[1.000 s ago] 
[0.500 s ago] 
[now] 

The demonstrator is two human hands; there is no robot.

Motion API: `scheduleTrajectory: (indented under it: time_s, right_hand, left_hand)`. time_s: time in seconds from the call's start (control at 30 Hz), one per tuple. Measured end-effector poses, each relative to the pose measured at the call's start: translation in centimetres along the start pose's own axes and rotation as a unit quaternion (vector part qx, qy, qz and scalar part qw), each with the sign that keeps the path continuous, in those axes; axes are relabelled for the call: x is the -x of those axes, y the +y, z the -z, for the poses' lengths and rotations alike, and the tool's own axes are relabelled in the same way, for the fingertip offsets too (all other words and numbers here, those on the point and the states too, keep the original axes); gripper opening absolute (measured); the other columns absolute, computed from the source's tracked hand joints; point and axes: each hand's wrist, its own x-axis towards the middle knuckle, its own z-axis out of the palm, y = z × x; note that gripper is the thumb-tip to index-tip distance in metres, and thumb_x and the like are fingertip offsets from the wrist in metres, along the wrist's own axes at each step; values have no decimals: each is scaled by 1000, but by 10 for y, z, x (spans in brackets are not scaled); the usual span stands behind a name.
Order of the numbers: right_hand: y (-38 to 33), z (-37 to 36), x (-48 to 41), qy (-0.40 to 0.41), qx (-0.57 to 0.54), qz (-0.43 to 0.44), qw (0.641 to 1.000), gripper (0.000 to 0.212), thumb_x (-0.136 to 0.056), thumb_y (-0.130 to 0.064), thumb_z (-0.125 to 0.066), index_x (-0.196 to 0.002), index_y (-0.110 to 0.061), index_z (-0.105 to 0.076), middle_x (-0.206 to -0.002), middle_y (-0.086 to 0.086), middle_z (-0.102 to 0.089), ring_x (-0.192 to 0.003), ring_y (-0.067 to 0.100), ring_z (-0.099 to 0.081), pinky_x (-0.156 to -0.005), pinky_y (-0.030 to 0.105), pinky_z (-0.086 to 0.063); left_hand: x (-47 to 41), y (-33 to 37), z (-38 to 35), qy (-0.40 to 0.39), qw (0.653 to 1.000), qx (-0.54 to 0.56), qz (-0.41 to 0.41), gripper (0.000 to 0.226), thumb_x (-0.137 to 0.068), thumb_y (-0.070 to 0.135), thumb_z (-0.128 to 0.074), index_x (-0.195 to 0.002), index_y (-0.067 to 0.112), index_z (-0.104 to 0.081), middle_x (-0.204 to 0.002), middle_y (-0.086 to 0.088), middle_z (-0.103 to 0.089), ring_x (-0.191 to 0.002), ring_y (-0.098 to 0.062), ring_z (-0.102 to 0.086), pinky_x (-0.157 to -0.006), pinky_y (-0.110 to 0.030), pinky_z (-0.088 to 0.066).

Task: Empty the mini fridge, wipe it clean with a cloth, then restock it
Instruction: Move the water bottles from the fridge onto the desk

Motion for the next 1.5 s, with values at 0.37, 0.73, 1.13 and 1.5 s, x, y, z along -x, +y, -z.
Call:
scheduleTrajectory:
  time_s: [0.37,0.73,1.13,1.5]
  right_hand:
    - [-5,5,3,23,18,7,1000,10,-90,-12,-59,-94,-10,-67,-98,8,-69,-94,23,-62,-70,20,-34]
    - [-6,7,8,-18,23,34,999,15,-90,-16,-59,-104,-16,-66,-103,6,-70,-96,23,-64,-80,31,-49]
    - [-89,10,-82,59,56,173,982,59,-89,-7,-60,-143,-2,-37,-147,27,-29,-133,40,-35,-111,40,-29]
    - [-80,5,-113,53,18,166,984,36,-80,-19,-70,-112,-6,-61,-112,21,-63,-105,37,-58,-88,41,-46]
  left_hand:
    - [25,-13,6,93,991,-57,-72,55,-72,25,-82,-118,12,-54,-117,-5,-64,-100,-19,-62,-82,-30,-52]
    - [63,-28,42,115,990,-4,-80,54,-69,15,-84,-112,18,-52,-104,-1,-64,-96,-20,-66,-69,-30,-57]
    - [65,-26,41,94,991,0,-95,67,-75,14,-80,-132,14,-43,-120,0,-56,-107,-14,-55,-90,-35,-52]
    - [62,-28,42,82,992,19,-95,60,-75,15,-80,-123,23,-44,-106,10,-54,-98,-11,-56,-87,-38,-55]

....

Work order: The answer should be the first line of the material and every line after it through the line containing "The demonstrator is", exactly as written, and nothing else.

Output for this exercise:
[1.000 s ago] 
[0.500 s ago] 
[now] 

The demonstrator is two human hands; there is no robot.

The answer was written out completely.